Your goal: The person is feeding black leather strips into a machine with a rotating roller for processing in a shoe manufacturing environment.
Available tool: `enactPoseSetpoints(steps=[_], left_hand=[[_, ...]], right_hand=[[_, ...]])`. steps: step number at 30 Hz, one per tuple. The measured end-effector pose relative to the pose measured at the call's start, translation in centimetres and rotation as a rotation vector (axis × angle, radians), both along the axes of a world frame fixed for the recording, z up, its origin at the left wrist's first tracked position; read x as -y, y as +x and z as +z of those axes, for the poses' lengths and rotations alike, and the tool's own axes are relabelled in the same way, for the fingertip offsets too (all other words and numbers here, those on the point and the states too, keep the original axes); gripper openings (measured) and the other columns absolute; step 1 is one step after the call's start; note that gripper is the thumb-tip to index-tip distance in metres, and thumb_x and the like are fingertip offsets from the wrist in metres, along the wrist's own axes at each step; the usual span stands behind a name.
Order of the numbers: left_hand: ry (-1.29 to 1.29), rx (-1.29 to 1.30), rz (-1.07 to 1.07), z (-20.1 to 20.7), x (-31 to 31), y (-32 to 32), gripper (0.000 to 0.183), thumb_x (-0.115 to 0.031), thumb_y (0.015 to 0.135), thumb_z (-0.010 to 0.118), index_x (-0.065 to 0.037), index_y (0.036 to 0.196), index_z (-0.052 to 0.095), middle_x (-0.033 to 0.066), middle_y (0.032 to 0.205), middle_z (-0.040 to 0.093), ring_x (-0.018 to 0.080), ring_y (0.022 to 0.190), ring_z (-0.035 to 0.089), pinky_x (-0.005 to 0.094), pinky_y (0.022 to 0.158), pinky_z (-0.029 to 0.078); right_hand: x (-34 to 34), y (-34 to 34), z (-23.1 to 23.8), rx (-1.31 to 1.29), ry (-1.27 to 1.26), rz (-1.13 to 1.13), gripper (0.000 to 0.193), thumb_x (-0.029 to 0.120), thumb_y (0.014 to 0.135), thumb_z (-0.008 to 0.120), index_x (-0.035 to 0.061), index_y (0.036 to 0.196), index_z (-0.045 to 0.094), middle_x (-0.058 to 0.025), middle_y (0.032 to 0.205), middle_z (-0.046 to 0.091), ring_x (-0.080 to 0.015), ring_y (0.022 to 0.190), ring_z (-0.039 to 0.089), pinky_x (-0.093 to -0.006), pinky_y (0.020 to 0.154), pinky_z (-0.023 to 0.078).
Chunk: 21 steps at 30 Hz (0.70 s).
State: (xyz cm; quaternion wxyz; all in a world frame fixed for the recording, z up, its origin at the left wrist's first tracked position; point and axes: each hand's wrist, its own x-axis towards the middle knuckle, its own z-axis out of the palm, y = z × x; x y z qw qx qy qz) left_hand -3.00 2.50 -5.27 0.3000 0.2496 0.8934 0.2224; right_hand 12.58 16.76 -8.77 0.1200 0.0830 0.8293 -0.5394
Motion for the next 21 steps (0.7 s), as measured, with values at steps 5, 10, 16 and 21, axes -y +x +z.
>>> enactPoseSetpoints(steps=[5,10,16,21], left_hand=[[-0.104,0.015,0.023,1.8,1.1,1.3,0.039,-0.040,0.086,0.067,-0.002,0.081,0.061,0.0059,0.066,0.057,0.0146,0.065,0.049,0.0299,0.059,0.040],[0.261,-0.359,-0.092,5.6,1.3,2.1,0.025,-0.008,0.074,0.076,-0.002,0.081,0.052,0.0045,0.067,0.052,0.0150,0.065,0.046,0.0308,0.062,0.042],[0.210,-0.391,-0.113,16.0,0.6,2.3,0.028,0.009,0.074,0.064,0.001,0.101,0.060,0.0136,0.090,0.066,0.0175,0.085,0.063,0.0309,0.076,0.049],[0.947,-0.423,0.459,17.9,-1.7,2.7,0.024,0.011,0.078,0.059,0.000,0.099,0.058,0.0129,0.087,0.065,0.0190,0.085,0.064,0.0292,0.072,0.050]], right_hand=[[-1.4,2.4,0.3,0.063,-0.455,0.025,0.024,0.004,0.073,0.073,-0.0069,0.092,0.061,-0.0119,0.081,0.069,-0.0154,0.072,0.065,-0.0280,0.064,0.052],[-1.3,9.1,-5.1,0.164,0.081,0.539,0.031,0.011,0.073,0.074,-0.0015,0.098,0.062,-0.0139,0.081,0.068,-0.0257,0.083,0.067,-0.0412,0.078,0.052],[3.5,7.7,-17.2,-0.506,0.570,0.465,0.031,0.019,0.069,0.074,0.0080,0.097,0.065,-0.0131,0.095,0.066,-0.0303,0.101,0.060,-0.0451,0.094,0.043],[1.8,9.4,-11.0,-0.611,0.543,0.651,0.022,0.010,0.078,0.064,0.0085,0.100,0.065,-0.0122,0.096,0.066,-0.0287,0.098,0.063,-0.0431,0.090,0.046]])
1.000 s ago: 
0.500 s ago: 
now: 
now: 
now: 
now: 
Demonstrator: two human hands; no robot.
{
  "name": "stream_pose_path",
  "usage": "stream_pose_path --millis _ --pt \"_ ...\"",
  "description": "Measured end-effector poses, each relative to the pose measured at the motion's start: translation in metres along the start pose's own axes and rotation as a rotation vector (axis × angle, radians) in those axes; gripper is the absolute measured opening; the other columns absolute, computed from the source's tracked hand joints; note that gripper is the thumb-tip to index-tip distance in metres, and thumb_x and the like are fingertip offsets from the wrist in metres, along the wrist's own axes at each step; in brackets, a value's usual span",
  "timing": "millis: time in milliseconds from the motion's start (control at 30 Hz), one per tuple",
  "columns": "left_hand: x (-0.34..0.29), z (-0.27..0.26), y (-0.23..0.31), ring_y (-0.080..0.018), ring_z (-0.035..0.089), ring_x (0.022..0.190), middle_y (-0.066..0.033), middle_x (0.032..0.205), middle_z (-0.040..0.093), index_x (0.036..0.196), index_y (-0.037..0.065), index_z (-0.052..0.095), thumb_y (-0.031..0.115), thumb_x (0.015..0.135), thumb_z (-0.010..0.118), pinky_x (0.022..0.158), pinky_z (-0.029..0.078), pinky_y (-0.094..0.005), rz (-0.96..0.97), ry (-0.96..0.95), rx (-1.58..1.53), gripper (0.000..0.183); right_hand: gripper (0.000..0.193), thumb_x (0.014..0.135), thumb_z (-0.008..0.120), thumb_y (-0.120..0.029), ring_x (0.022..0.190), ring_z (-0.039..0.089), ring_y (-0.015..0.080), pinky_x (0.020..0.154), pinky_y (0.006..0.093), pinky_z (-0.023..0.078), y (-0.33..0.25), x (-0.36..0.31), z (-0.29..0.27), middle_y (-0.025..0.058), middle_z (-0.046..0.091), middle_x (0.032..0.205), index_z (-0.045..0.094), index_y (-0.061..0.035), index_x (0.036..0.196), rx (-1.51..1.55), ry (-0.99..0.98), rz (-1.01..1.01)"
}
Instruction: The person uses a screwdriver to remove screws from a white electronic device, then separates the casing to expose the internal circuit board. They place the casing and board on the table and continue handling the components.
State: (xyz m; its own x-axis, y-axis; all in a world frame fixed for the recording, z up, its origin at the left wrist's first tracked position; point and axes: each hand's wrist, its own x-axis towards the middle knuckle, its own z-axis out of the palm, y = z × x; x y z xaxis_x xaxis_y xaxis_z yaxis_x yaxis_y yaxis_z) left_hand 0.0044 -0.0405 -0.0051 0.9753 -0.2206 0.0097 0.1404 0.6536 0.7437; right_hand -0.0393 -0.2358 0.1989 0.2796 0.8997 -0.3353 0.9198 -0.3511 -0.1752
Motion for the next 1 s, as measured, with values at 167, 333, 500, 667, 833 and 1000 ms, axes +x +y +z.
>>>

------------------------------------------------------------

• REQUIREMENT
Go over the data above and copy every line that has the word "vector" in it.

• SOLUTION TO THIS EXERCISE
Available tool: `enactPoseSetpoints(steps=[_], left_hand=[[_, ...]], right_hand=[[_, ...]])`. steps: step number at 30 Hz, one per tuple. The measured end-effector pose relative to the pose measured at the call's start, translation in centimetres and rotation as a rotation vector (axis × angle, radians), both along the axes of a world frame fixed for the recording, z up, its origin at the left wrist's first tracked position; read x as -y, y as +x and z as +z of those axes, for the poses' lengths and rotations alike, and the tool's own axes are relabelled in the same way, for the fingertip offsets too (all other words and numbers here, those on the point and the states too, keep the original axes); gripper openings (measured) and the other columns absolute; step 1 is one step after the call's start; note that gripper is the thumb-tip to index-tip distance in metres, and thumb_x and the like are fingertip offsets from the wrist in metres, along the wrist's own axes at each step; the usual span stands behind a name.
  "description": "Measured end-effector poses, each relative to the pose measured at the motion's start: translation in metres along the start pose's own axes and rotation as a rotation vector (axis × angle, radians) in those axes; gripper is the absolute measured opening; the other columns absolute, computed from the source's tracked hand joints; note that gripper is the thumb-tip to index-tip distance in metres, and thumb_x and the like are fingertip offsets from the wrist in metres, along the wrist's own axes at each step; in brackets, a value's usual span",

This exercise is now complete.